また、「国債消化」も「銃後国民ノ重大任務」として、各市町村に厳しい割当が、何度も繰り返して行われた。たとえば、四一年二月の第二〇回国債購入運動で、米川村の場合、米川郵便局からの購入・消化を次のように予定して、村内各部落会に割り当てた。
(1) 支那事変国債(利札付国庫債券) 二五円券五二枚、五〇円券八枚、一〇〇円券六枚、五〇〇円券一枚、一〇〇〇円券〇枚、売出価格による合計金額二七四四円・六七人
(2) 割引国庫債券 該当なし
(3) 貯蓄債券 七円五〇銭券五四枚・二七〇円、一五円券二七枚・二七〇円
報国債券 五円券二九枚・一四五円、一〇円券一〇枚・一〇〇円 合計七八五円(内五〇〇円は婦人会割当分)
(昭和十六年「米川村役場庶務一件」)
戦時貯蓄債券(15円券と7円50銭券)
しかし、日中戦争が果てしなく長期化していたことから、より一層の「国債消化」と「貯蓄増強」に迫られた政府は、四一年三月、「国民貯蓄組合法」を公布し、従来の任意による貯蓄制度を廃止して、市町村区域や、官公署、工場、事業所、同業者団体などごとに、強制的に貯蓄組合を組織させ、市町村をして強力に「国民貯蓄」を推し進めさせることとした。山口県も、翌四月、「国民貯蓄奨励方策」を県内の市町村に通達して、貯蓄趣旨を徹底させるとともに、各貯蓄組合や各世帯ごとに貯蓄目標額を定めさせている。
米川村では、同年七月に、村内各部落ごとに「国民貯蓄組合」を設立させ、四万八〇〇〇円の目標割当額の達成に取り組んだ。下松市にあっては、同年中に合計一一六組合を設立させて、町内会の常会などを通じ、「国民貯蓄奨励運動」を展開した。
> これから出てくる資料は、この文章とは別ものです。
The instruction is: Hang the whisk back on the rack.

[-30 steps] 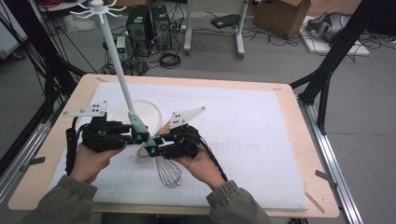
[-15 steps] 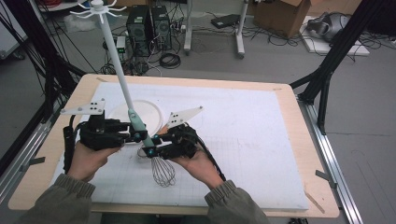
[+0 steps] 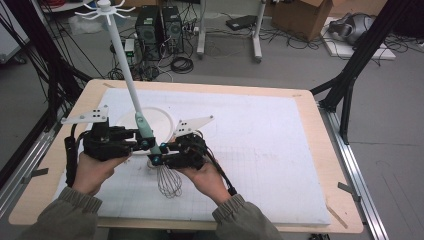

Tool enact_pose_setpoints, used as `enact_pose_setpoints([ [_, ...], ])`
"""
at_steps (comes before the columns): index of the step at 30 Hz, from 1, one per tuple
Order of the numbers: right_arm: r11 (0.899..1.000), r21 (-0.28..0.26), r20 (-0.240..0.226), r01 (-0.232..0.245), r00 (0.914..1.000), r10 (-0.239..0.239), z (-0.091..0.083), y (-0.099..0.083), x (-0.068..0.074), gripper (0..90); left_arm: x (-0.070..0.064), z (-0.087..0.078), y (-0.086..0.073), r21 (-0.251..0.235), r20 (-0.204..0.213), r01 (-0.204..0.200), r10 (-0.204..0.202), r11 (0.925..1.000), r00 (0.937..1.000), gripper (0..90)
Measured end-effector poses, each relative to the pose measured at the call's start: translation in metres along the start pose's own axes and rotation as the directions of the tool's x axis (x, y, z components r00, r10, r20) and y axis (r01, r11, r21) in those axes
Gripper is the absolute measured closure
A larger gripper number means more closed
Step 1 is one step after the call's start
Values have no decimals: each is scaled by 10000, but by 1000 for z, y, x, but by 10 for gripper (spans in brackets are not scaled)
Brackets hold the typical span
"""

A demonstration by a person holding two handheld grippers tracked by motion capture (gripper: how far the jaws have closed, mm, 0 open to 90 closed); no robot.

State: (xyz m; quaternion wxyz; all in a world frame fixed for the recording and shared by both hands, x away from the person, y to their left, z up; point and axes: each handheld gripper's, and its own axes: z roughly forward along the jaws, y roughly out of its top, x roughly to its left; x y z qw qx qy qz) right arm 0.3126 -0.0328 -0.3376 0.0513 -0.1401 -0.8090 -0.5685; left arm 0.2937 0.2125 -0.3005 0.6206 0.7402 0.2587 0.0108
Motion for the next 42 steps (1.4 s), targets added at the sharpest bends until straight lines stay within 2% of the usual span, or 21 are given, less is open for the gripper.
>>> enact_pose_setpoints([
  [4,9998,-151,133,-89,9999,91,2,1,0,691,-1,0,-2,-47,-202,-19,18,10000,9998,614],
  [10,9999,-124,274,-71,9996,75,5,1,1,688,-2,2,-1,66,-241,-233,234,9997,9994,673],
  [12,9999,-151,249,-4,9997,8,5,1,2,681,-2,1,0,109,-112,-300,301,9995,9995,675],
  [13,9998,-180,249,46,9997,-42,4,1,2,675,-2,1,1,137,-90,-325,327,9994,9994,675],
  [15,9996,-251,257,85,9996,-78,0,1,2,602,-2,-1,2,160,-215,-459,462,9988,9987,675],
  [22,9984,-504,743,249,9970,-211,-28,-2,0,447,2,-10,6,170,-372,-473,480,9987,9982,675],
  [30,9975,-583,1269,389,9914,-313,-59,-12,-4,350,4,-17,18,280,-512,-819,832,9962,9952,675],
  [35,9977,-580,1547,351,9876,-257,-75,-17,-6,320,4,-19,25,428,-562,-997,1021,9941,9932,675],
  [42,9981,-586,1898,185,9818,-70,-94,-27,-9,301,6,-22,34,425,-568,-1056,1079,9935,9925,675],
])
その後、太平洋戦争の激化とともに、「国民貯蓄」と「国債消化」の目標割当額は年々増加し、下松市の場合、四三年の「国民貯蓄目標額」を、(1)総合目標額一六九五万八〇〇〇円、(2)国民貯蓄組合目標額四二三万九五〇〇円、(3)国債々券消化目標額一六九万五八〇〇円に定め、貯蓄組合指導員六人を設置し、毎月二回の「反省ト貯蓄日」に「感謝貯蓄」を促したり、「四億貯蓄総進軍」運動や「衣料切符使用感謝貯蓄」運動など、さまざまな貯蓄運動を推進させている(「昭和十八年事務報告書」下松市)。しかし、すでに市民の生活は窮迫しており、隔月に年間六回行われた「国債々券消化実績」は、国債五二万円余、債券二八万円余、国債貯金四八万円余であったが、その合計金額一二九万七九二〇円は、目標額の七七パーセントにしか到達しない状況であった(同)。